Tarpon Springs
Tarpon Springs, with its series of bayous feeding into the Gulf of Mexico, first attracted attention as a place for winter homes about 1876. Some of the newly arrived visitors spotted tarpons jumping out of the waters and so named the location Tarpon Springs. The first Greek immigrants arrived in this city during the 1880s, when they were hired to work as divers in the growing sponge harvesting industry.
In 1905, John Cocoris introduced the technique of sponge diving to Tarpon Springs. Cocoris recruited Greek sponge divers from the Dodecanese Islands of Greece leading to a very productive sponge industry in Tarpon Springs, generating millions of dollars a year. The 1953 film Beneath the 12-Mile Reef, depicting sponge diving, takes place and was filmed in Tarpon Springs.

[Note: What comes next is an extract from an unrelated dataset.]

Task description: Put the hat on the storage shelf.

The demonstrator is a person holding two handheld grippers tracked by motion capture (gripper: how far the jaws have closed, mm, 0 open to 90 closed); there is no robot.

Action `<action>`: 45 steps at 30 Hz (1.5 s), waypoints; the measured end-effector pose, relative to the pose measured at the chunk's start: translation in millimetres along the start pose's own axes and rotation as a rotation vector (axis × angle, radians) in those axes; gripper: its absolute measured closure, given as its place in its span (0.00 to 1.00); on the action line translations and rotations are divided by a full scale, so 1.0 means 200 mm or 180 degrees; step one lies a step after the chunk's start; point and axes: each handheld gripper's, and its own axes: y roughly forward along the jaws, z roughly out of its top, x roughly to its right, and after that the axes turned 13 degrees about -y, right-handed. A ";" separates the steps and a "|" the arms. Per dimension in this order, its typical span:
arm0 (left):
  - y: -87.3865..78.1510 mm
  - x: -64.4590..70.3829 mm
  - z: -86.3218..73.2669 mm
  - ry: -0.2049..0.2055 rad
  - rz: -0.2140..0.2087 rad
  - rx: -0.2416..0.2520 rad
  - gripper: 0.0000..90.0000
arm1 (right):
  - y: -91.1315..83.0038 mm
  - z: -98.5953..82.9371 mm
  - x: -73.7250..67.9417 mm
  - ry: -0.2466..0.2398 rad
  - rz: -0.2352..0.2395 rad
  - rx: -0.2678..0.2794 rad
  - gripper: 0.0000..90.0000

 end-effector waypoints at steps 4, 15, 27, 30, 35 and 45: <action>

Today, Tarpon Springs is small city of 23,000 with an unusual mix of Greek culture and Victorian and Floridian architecture. The city is full of parks, bayous, and brick streets, and boasts two distinct downtowns. The National Register of Historic Places lists downtown Tarpon Springs, which is a mix of antique shops, boutiques, galleries, and museums. The internationally renowned Sponge Docks is a traditional Greek sponge fishing enclave, settled which has grown into a tourist Mecca.
Tarpon Springs is perhaps most famous for its 100-year-old annual Epiphany celebration, involving Greek Orthodox young men diving for a cross that's thrown into Spring Bayou. Today the population is rapidly expanding. More and more businesses, families, and retirees are discovering the magic of Tarpon Springs.